「イボ」について

2017年09月20日

「イボ」は、皮膚の比較的小さな出来物を意味する俗語です、専門的には疣贅(ゆうぜい)と言います。我々皮膚科医がイボというと一般的にはウイルス感染によるイボである「尋常性疣贅(じんじょうせいゆうぜい)」のことを指します。しかし、みなさんがイボと思っているものの中には加齢に伴うイボ(老人性疣贅)やホクロ、タコ、ウオノメなどに加え、良性腫瘍または悪性腫瘍も含まれるので専門医による診断が必要です。今回は最も一般的なイボである「尋常性疣贅(じんじょうせいゆうぜい)」についてお話します。

症 状: 「尋常性疣贅」の「尋常」は「ふつう」という意味ですので、「ふつうのイボ」という意味です。皮膚より突出してドーム状に盛り上がり、徐々に大きくなります。表面はザラザラして赤黒っぽい点々がみられることがあります。時間がたつと周囲に感染して徐々に数が増えていきます。全身のどの部位でも発症しますが、多くはひざや手足にできます。通常、痛みかゆみなどの自覚症状はありません。
足の裏に出来たものは特に「足底疣贅」とよばれます。しばしば「タコ」、「ウオノメ」と勘違いされて放置されていることがあります。足の皮膚は角質が厚く、また歩行によりイボが皮膚内部に押し込められるため、治療に抵抗性で治りにくいのが特徴です。
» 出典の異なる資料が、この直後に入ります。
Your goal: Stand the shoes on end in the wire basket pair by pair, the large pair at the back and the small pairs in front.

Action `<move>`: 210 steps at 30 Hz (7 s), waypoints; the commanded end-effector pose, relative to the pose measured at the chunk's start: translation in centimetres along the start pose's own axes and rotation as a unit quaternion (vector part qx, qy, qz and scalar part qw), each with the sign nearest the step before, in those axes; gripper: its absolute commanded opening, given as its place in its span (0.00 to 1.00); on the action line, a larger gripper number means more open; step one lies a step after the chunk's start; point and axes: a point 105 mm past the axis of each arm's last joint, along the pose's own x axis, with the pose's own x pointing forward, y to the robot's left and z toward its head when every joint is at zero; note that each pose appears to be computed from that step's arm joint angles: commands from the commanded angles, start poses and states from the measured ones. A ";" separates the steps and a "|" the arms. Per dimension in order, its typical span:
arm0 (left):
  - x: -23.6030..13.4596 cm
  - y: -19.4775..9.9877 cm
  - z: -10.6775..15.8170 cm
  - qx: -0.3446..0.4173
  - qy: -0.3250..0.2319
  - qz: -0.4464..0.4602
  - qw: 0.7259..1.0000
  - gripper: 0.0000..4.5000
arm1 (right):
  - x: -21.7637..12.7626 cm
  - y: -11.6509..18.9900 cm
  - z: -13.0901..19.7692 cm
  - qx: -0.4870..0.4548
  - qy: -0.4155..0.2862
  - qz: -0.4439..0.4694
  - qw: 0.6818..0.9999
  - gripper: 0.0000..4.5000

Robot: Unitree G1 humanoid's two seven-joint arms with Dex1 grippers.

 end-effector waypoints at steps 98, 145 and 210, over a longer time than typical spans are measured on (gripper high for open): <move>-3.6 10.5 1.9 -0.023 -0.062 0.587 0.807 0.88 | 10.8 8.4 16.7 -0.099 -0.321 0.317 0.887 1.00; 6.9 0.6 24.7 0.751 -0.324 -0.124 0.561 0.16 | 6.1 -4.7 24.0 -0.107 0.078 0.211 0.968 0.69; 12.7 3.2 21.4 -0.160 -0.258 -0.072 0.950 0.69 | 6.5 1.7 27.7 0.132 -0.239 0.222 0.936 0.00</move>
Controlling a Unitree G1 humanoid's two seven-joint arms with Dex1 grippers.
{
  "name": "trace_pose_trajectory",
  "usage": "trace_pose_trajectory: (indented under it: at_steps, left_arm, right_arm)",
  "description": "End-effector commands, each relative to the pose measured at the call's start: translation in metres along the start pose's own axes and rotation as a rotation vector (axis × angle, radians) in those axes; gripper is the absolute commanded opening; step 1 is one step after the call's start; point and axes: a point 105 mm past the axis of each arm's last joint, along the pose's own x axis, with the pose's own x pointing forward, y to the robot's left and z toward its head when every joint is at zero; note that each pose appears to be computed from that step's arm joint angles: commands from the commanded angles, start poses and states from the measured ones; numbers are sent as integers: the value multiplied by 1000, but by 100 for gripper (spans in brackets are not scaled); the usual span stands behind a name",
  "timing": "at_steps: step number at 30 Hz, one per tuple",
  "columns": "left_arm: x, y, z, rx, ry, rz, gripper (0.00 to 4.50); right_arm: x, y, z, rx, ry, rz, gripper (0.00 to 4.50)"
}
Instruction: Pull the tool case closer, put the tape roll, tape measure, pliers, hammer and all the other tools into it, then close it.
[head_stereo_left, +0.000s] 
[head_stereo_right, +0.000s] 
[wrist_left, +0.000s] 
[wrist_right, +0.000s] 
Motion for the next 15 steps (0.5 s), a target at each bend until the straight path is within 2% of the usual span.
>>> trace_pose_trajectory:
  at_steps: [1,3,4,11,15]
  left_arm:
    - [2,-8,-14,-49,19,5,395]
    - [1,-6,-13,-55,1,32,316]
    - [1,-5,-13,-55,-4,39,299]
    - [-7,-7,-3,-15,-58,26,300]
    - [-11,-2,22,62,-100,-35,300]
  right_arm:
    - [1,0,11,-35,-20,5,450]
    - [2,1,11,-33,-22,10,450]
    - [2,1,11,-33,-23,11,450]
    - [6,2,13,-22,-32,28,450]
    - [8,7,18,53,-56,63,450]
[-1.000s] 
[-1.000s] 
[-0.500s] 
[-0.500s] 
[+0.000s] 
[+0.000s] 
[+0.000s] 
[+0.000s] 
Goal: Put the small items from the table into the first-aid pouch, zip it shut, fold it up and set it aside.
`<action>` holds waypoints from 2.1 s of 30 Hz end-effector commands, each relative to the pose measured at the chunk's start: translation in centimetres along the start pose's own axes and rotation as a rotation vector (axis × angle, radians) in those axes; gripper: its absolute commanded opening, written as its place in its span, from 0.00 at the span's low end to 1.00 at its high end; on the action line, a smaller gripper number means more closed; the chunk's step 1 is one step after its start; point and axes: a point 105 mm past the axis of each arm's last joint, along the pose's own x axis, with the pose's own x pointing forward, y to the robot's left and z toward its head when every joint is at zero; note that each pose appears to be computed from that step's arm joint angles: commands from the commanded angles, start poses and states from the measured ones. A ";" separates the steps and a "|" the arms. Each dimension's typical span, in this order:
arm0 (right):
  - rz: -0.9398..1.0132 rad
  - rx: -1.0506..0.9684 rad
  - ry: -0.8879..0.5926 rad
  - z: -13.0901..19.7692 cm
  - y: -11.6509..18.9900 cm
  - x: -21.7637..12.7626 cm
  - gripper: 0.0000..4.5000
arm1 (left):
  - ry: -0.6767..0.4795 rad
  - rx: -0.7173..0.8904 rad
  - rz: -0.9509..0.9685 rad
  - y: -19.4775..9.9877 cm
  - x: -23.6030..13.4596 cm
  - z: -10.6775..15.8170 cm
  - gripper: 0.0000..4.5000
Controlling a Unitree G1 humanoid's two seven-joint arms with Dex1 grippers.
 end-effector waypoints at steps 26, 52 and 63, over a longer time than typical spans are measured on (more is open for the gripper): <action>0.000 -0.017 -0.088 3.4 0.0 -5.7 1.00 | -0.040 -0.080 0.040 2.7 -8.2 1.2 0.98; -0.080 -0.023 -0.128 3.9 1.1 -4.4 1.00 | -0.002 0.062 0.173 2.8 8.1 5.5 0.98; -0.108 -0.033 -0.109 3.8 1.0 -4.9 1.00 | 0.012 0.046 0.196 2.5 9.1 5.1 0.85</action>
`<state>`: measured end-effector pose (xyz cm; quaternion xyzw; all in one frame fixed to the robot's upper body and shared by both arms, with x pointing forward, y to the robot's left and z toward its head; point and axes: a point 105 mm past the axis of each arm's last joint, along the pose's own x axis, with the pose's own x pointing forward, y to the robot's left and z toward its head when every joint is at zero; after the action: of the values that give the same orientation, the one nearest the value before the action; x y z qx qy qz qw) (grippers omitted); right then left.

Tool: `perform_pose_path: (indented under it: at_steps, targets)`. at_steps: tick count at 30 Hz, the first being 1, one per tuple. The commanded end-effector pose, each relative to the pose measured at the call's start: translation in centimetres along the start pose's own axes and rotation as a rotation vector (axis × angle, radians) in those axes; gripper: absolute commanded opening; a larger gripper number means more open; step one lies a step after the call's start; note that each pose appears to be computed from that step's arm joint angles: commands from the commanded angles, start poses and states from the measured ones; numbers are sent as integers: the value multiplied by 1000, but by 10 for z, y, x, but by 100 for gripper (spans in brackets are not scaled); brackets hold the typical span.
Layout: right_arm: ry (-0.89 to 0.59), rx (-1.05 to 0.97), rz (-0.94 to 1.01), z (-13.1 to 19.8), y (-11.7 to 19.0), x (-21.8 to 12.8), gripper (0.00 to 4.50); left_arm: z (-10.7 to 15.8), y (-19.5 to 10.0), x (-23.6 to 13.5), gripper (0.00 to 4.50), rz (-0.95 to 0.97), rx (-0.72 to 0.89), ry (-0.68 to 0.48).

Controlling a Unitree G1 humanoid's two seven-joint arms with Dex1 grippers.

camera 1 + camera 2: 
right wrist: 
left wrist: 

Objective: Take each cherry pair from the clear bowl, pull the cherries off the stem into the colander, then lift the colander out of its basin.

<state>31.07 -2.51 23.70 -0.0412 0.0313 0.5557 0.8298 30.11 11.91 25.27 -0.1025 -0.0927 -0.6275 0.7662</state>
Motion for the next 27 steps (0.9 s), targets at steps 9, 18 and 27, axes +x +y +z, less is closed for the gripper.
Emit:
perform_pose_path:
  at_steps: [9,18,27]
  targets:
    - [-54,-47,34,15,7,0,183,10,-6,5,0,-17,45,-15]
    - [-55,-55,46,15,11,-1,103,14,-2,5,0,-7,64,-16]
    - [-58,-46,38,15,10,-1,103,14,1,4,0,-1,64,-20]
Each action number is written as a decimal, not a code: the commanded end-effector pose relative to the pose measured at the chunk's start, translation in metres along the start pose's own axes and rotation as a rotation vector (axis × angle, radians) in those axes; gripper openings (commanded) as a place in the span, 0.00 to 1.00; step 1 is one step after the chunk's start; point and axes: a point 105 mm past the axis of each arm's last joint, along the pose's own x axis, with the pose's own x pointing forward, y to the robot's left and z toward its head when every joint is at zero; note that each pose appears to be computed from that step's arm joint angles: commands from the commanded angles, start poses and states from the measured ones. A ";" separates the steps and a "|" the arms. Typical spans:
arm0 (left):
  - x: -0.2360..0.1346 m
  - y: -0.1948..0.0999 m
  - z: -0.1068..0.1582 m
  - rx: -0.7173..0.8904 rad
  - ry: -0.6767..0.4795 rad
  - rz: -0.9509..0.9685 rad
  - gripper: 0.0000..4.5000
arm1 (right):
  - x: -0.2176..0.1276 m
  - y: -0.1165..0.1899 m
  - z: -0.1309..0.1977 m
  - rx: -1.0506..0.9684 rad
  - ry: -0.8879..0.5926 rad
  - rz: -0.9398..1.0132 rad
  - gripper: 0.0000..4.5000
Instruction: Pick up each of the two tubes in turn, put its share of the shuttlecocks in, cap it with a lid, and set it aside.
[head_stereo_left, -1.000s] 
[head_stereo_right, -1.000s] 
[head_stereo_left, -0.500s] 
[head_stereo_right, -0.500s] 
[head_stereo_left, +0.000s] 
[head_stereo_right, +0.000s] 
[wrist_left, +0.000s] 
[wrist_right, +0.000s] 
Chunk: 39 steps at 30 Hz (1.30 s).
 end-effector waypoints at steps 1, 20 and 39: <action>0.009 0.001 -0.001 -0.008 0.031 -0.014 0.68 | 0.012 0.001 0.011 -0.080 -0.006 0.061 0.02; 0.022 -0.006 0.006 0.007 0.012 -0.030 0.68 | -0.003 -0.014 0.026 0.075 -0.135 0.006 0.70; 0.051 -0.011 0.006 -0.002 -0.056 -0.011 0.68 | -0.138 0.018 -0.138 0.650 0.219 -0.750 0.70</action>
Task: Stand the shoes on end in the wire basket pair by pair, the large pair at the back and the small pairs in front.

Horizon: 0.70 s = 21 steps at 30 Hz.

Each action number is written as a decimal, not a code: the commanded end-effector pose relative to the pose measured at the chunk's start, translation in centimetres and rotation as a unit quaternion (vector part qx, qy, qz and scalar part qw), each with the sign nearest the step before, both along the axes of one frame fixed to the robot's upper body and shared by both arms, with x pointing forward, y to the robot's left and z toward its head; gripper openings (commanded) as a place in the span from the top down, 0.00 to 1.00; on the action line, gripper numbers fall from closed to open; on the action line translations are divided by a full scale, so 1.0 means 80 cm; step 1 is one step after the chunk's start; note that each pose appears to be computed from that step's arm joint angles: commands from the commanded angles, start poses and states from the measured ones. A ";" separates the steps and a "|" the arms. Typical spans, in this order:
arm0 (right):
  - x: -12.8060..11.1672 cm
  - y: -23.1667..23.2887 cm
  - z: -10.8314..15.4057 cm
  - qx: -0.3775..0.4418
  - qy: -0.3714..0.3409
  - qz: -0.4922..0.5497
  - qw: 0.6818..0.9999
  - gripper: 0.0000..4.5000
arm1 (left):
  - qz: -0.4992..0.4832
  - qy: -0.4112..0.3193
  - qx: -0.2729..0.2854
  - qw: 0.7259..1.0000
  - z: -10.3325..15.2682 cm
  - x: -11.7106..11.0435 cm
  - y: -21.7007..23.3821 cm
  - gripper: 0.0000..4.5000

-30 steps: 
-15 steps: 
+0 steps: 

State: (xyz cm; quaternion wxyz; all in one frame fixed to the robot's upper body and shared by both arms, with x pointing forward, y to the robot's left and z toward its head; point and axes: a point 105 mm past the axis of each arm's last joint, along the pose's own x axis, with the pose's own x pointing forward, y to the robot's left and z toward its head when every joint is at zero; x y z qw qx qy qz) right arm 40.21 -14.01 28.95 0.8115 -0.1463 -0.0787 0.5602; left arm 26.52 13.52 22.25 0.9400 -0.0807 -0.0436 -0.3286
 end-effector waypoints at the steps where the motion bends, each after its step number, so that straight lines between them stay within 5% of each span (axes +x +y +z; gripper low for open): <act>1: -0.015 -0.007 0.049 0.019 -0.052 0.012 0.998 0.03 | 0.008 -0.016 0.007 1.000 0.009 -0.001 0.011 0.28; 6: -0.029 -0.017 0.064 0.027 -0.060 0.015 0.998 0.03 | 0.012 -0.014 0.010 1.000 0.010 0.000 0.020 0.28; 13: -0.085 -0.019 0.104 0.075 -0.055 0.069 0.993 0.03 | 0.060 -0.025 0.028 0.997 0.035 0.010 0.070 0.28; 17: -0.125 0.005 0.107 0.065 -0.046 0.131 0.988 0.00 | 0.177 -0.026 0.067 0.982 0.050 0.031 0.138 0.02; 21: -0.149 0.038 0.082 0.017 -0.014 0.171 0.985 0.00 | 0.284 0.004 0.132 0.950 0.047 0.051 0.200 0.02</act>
原 因: 「ヒト乳頭腫ウイルス」というウイルスが皮膚に感染してできます。このウイルスは日常生活空間のなかに無数に存在するといわれていますが、正常な皮膚には感染することはなく、ささくれや引っ掻き傷のような小さな傷から入り込んできて感染すると考えられています。

治 療: イボの治療は基本は「液体窒素」による冷凍療法です。-196℃の液体窒素を綿球にしみ込ませてあてるか、専用の器具で噴霧してイボを冷凍凝固します。当院では専用器具による噴霧法を行っております。液体窒素で冷凍凝固されたイボの細胞は破壊され、炎症がおきてさらにイボが縮小します。多くのイボがこの液体窒素療法を数回行うことで治療が可能です。
しかし、長期間放置されたイボや足底、指先など角質が厚い部分のイボはとても頑固で治療に抵抗して治るまでに長期間かかります。これらの難治性のイボに対しての治療法は、正直にいって我々皮膚科医も苦労して話題になることが少なくありません。確実な方法はありませんが、効果を期待できる方法をあげておきます。
① 炭酸ガスレーザー: 局所麻酔を行った上でイボをレーザーで焼きとります。イボを取り残すと再発する可能性と傷が残るリスクがあります。保険適応はありません。
② イボはぎ手術: 局所麻酔を行なった上でイボをメスやハサミではぎとります。イボを取り残すと再発する可能性と傷が残るリスクがあります。
③ オキサロール軟膏外用: 角化症治療薬のオキサロールを塗ってサランラップ等で密封します。単独では効果が弱いので液体窒素を併用します。
④ ヨクイニン内服: 漢方薬であるハトムギエキスを内服する。
⑤ その他にシメチジン内服、スピール膏外用、モノ/トリクロル酢酸外用、グルタルアルデヒド外用、フェノール外用、レチノイド外用、5-FU軟膏外用、ポドフィリン外用、イミキモド外用、ブレオマイシン局注などがあります。
どの治療が最適かは、イボの大きさや部位、本人のライフスタイルまで考慮した上で医師と相談して決めると良いでしょう。

難治性のイボは気になるやっかいものですが、治らないイボはありません。大きい多数のイボが治療を続けていくうちに急激に消えていくことはめずらしいことではありません。この様な現象は治療を続けていく過程で患者さんご本人の免疫力にある種のスイッチが入って、イボ細胞を攻撃することによるものと想定されています。どんな頑固なイボもあきらめず、あせらず、根気よく治療を続けてください。